[Records contained in a dataset]
•••
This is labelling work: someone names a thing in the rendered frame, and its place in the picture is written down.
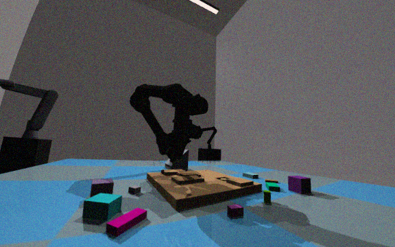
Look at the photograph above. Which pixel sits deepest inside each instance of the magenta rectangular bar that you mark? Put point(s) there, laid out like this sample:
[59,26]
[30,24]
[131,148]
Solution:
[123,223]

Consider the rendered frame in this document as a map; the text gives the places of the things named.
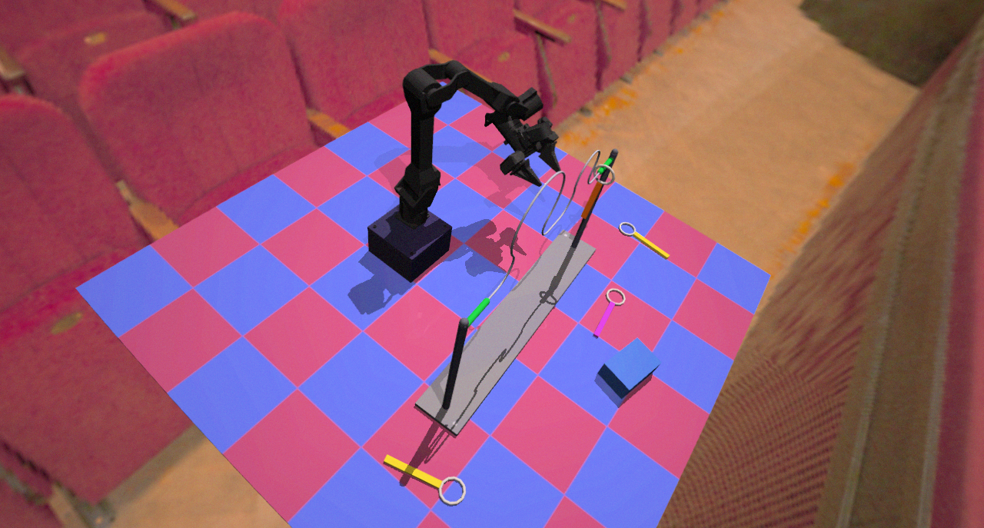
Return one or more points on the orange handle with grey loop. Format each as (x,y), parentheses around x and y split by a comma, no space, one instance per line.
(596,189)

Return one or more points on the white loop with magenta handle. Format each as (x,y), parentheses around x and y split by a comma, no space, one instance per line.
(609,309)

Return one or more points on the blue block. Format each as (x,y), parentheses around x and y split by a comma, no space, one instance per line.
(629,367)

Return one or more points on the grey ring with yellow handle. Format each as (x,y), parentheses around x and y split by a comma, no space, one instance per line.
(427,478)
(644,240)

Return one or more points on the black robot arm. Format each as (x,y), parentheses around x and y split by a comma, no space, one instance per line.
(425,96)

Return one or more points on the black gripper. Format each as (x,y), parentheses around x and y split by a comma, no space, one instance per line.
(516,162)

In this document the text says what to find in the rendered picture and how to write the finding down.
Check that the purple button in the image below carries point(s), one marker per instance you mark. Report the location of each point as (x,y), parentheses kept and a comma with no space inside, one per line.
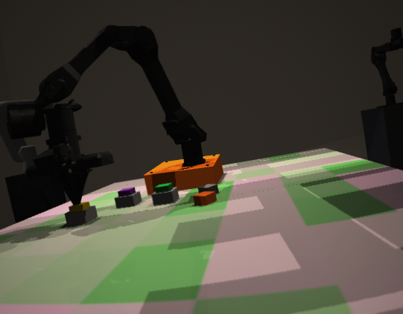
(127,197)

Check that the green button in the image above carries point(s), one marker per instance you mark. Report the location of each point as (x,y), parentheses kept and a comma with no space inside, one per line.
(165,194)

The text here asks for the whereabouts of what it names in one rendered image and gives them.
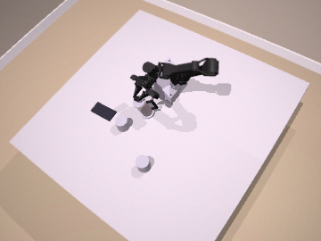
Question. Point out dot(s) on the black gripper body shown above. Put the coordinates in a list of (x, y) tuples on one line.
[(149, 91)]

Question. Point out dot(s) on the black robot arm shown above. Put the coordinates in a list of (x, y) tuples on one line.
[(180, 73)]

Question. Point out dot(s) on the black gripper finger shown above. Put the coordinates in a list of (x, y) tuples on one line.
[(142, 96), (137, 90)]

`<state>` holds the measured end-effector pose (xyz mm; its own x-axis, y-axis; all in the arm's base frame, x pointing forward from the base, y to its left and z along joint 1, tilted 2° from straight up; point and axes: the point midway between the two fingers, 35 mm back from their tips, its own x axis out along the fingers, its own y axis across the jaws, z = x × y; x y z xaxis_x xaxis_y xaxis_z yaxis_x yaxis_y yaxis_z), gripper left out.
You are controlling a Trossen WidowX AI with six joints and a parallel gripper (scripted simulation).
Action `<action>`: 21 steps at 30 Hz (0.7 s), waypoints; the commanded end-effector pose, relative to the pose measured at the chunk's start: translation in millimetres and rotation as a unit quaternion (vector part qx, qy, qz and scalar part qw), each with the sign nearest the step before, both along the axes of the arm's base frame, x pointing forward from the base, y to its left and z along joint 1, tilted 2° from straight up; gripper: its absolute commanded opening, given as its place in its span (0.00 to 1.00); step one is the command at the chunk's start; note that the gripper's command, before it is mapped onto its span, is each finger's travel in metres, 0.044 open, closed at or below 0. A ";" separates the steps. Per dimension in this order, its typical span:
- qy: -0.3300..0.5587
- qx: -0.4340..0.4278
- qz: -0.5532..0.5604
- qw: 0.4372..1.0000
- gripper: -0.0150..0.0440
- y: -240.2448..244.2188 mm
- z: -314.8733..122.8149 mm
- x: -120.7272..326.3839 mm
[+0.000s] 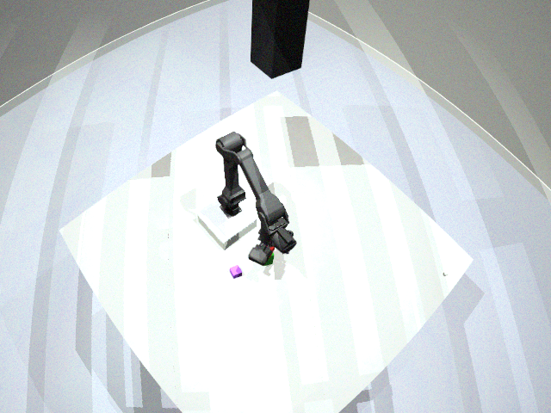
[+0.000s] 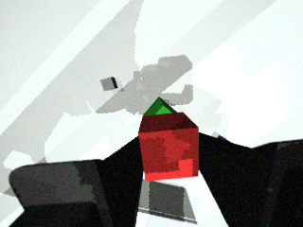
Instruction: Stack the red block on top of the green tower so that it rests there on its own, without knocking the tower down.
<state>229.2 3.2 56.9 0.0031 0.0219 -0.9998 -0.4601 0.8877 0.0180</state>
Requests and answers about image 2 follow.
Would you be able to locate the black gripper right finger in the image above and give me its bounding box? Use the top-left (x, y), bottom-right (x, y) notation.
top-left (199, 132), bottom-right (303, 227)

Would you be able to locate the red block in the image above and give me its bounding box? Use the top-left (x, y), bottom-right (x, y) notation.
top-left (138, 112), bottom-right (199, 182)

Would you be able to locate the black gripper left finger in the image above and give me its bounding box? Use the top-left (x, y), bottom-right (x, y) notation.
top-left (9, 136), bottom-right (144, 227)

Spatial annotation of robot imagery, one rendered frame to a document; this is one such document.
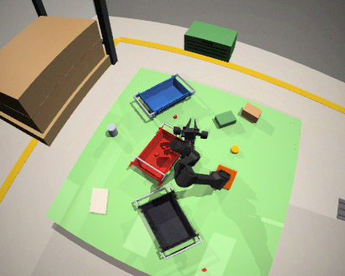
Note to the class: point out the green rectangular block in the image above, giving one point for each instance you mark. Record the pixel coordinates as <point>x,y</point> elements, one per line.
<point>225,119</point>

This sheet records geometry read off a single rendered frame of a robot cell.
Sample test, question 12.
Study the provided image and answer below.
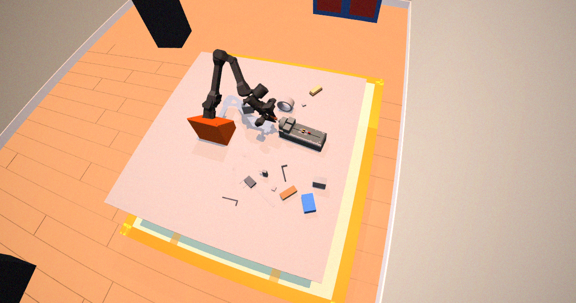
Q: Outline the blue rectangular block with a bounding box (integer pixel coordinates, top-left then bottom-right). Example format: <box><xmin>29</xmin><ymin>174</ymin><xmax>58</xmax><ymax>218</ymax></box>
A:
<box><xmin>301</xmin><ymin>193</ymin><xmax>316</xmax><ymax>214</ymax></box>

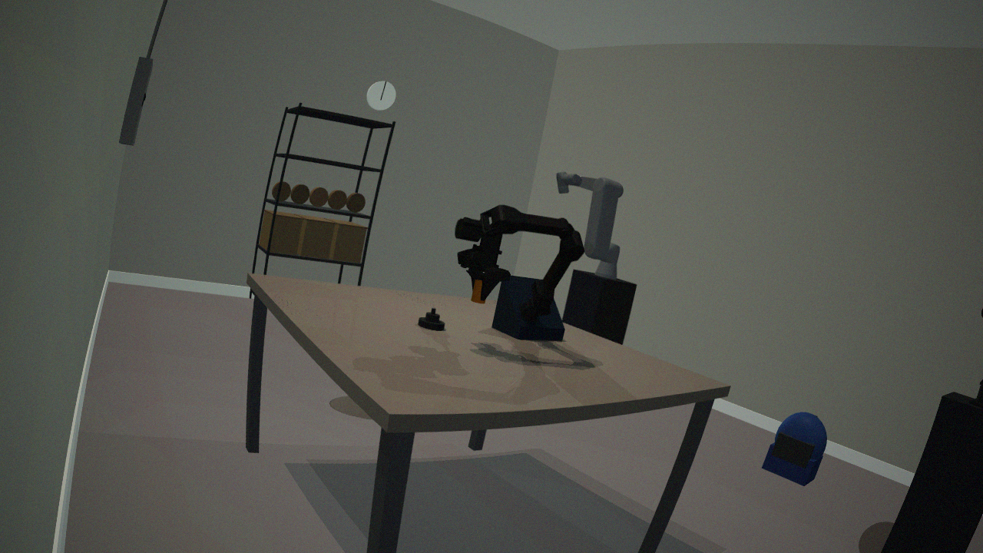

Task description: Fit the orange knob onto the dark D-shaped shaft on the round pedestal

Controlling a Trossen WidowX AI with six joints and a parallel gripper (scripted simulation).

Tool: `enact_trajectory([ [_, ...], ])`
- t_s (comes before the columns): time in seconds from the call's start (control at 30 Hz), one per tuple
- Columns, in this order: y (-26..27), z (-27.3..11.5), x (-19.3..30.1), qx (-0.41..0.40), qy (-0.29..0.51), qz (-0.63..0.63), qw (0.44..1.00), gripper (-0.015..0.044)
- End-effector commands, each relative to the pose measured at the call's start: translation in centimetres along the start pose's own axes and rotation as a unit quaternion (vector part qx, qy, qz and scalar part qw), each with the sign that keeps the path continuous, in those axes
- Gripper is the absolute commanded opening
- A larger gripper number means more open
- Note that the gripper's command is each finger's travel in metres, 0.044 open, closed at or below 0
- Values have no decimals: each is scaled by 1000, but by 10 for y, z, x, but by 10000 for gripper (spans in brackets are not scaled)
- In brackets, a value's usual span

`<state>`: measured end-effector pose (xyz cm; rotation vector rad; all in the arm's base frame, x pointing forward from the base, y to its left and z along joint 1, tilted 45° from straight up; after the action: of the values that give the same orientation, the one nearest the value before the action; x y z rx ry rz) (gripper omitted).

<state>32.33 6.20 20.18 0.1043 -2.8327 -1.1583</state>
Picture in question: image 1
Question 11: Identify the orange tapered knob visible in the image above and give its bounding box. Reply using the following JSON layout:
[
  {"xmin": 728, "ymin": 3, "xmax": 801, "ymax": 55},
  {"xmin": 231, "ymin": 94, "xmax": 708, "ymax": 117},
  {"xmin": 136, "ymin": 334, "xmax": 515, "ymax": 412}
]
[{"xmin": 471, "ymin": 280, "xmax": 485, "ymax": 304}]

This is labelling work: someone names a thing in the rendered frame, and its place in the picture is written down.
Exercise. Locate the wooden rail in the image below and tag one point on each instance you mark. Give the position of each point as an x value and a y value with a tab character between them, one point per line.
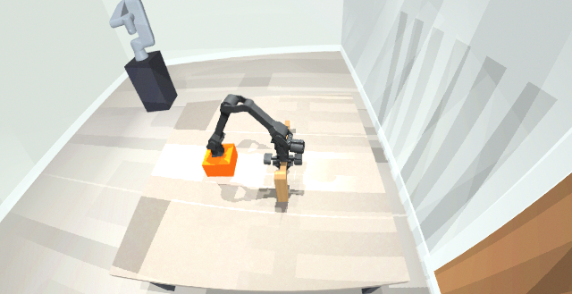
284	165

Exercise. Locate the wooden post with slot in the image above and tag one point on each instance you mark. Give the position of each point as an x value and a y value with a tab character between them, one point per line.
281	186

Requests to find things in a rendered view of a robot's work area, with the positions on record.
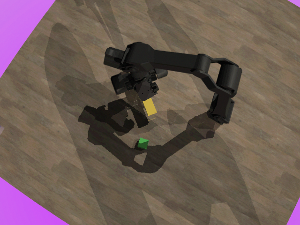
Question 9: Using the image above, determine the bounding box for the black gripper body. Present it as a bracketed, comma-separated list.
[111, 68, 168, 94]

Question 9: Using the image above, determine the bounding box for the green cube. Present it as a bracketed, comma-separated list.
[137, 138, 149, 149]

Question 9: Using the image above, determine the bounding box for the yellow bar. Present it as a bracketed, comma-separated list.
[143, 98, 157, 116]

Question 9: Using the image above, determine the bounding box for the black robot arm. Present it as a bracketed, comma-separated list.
•••
### [Aim of the exercise]
Give back, exactly and without pictures, the stretch of the records above from the line containing "- qw: 0.4372..1.0000" through the line containing "<state>229.2 3.2 56.9", with both end lines included.

### [Answer area]
- qw: 0.4372..1.0000
- gripper: -0.0150..0.0440
- y: -240.2448..244.2188 mm
- z: -314.8733..122.8149 mm
- x: -120.7272..326.3839 mm
[+0.000s] 
[+0.000s] 
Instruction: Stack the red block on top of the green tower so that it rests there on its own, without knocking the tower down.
<state>229.2 3.2 56.9 0.0031 0.0219 -0.9998 -0.4601 0.8877 0.0180</state>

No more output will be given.